In das aufgeregte Geschnatter hinein, setzte Marpesia ihre Erzählung fort:
Ja, begeistert euch nur. Das war genau die Wirkung, die Lysippe bei unseren Überwindern beabsichtigt hatte. Ihre Überlegungen hatte sie jedoch für sich behalten. Nur sie wußte, mit welchem Risiko sie spielte. Die zu Überzeugenden sahen anfangs recht uninteressiert beim Tanze zu. Doch bald machte es ihnen mehr und mehr Freude, den Mädchen zuzuschauen, wie sie sich graziös und mit Schwung bewegten. Ha, diese Männer, sie haben immer nur eins im Sinn. Lysippe durfte es deshalb beim Publikum nicht zu offener Gier kommen lassen.
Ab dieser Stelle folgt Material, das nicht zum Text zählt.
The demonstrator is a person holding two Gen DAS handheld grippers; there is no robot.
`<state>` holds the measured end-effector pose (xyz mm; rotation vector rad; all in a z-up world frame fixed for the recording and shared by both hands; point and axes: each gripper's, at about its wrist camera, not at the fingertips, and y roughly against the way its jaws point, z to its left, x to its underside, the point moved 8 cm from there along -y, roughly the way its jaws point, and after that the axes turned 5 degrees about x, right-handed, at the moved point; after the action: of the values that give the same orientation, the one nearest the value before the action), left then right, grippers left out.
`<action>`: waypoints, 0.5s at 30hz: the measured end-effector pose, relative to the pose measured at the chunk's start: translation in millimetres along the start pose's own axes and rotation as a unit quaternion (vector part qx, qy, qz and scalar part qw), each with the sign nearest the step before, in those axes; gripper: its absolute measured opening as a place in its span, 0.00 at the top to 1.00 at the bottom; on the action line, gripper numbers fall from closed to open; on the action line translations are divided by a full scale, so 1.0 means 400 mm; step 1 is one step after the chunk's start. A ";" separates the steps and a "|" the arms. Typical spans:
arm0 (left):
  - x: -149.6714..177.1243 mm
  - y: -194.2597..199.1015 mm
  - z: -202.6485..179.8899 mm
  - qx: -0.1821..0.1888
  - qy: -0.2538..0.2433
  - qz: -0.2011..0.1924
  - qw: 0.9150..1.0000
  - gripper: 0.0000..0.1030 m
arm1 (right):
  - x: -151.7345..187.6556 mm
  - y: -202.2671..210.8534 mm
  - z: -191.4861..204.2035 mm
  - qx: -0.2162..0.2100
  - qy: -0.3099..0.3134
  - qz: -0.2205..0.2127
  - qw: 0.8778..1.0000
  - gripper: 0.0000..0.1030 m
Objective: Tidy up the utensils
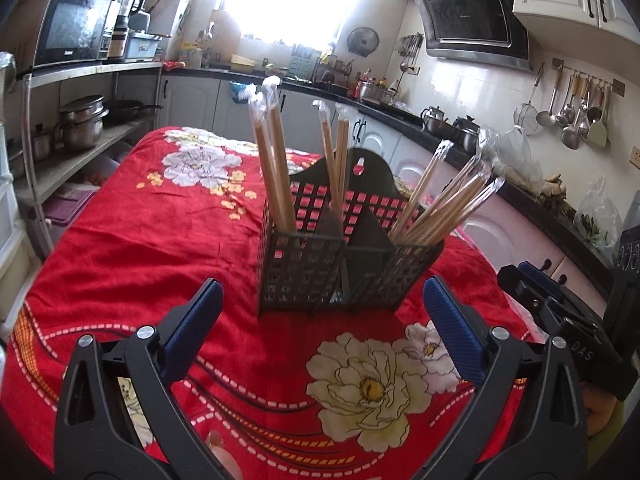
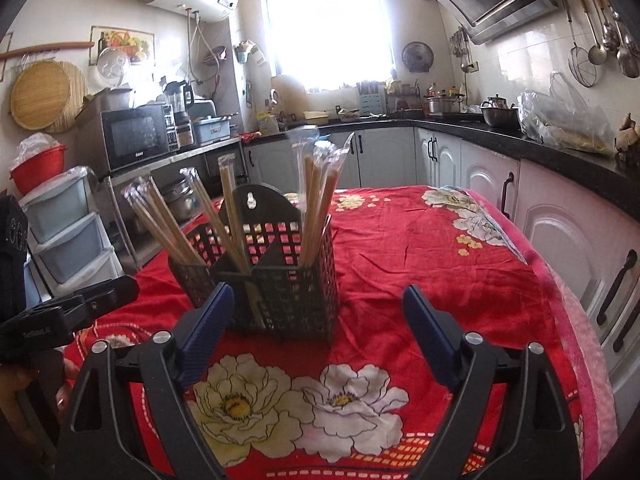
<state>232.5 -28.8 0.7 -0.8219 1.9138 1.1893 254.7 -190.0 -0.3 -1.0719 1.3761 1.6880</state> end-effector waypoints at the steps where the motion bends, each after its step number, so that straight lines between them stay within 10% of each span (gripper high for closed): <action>1: 0.007 -0.002 0.002 0.001 0.001 0.001 1.000 0.10 | 0.008 0.000 0.002 0.003 0.003 0.002 1.000 0.16; 15: 0.071 -0.013 0.008 -0.017 -0.020 -0.022 0.999 0.10 | 0.078 -0.008 -0.004 0.018 0.012 -0.008 1.000 0.06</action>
<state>222.6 -31.6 -26.4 -0.8463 1.8392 1.2058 244.9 -190.3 -30.0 -1.0833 1.4039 1.6383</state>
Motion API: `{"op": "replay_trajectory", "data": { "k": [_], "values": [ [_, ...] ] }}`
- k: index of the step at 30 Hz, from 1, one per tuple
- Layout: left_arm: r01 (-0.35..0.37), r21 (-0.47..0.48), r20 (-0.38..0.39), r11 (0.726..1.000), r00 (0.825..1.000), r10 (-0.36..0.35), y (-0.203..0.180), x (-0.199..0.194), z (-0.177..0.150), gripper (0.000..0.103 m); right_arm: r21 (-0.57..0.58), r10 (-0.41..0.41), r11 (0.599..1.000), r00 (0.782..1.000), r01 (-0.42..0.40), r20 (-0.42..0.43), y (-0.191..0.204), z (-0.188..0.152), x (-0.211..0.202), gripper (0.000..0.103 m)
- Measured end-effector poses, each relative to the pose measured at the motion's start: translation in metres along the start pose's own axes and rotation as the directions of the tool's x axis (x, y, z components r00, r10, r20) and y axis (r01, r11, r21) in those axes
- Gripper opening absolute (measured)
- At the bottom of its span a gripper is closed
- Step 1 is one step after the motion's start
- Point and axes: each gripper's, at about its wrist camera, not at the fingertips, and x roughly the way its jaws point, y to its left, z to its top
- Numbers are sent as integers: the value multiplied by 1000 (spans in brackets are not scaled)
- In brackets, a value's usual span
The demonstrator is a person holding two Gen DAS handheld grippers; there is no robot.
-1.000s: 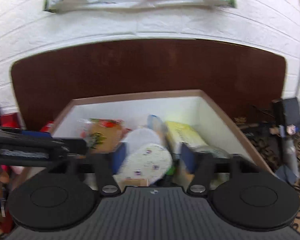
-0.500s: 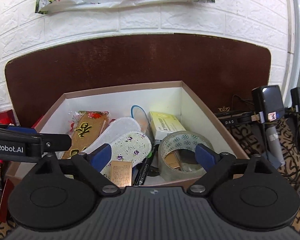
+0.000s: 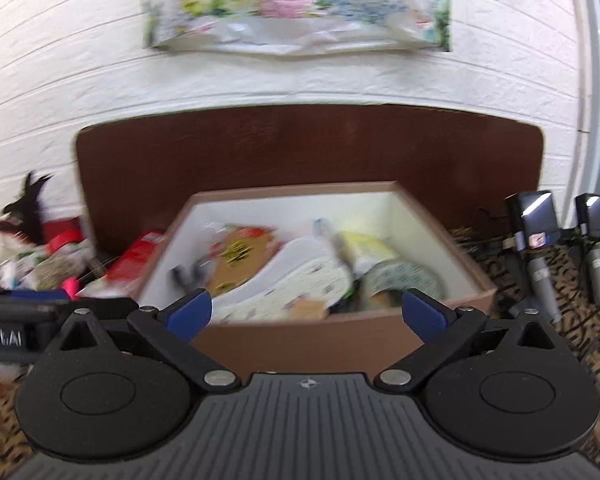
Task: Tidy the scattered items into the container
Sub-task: 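Move both grippers back toward the pile and the red tray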
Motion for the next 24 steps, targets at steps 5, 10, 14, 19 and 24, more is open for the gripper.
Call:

So bat sie die Häuptlinge, einige Krieger auszusuchen, die sie und einige ihre Mädchen in voller Bewaffnung angreifen sollten. Die Fürsten, aber auch ihre Krieger wehrten sich zuerst empört. Sie fanden es unter ihrer Würde, gegen Unbewaffnete und noch dazu gegen Mädchen anzutreten. Sie hatten ihre Ware auch nicht so gut herausgefüttert, um sie nun in einem Spiel zu beschädigen. Aber schließlich siegte der Stolz und eine höchst wachsame Neugier bei den Herrschern. Was hatte dieses Weib vor, wollte es sich selber umbringen? Doch das konnte man verhindern. Von den Häuptlingen vorgewarnt gingen die Krieger dann etwas zu unbesorgt in das Treffen. Sie fanden ihre Gegnerin nie, wo sie sie vermuteten, und wenn sie dann eine zu fassen bekamen, flog ihnen wie durch Zauber die Waffe aus der Hand und der Angreifer lag japsend mit dem Rücken auf dem Boden. Immer berühmtere Kämpfer fühlten sich vergeblich herausgefordert.
Die Amazonen jubelten. So war es gut. Sie wollten viel lieber von Erfolgen als von Gefangenschaft hören. So wie Marpesia es schilderte, so mußte das Tanzfest sein. Genauso lernte jede Amazone, sich zu verteidigen. Aber warum hatte Lysippe verboten, ihre Bögen zu benutzen, sie hätten doch mit Leichtigkeit mit diesem Gegner fertigwerden müssen? Die Übereifrigen hatten völlig vergessen, daß ihre Vorfahren gefangen waren, Marpesia erinnerte sie schnell genug daran:
Ihr seid übereifrig, die Friedenszeit brachte uns zwar den Bogen, wir hatten gelernt ihn zur Jagd zu verwenden. Im dichten Gestrüpp der Wälder ist nur die Jagd mit dem Bogen erfolgreich. Es hatte lange Zeit niemand daran gedacht, den Bogen zum Kampf einzusetzen. Und in der Gefangenschaft gab es keine Bogen. Nach der Überrumpelung war den Amazonen kein Bogen geblieben.
Aber auch ohne diese Waffe erreichte Lysippe ihr Ziel. Ihre Bezwinger waren aufmerksam geworden. Die besiegten Krieger waren beschämt und wütend. Doch ihre sich steigernde Wut machte sie zu noch leichteren Opfern. Schließlich brachen die Häuptlinge die Kämpfe ab. Lachend, um ihre friedliche Absicht zu bekunden, forderten sie Lysippe auf, ihr Geheimnis verraten. Aber die war nur bereit ihre Kunst nach einem Handel preiszugeben: gegen den freien Abzug. Doch davon werde ich morgen berichten.
Voller Eindrücke, aber sehr müde, suchte Adonis sein Lager auf.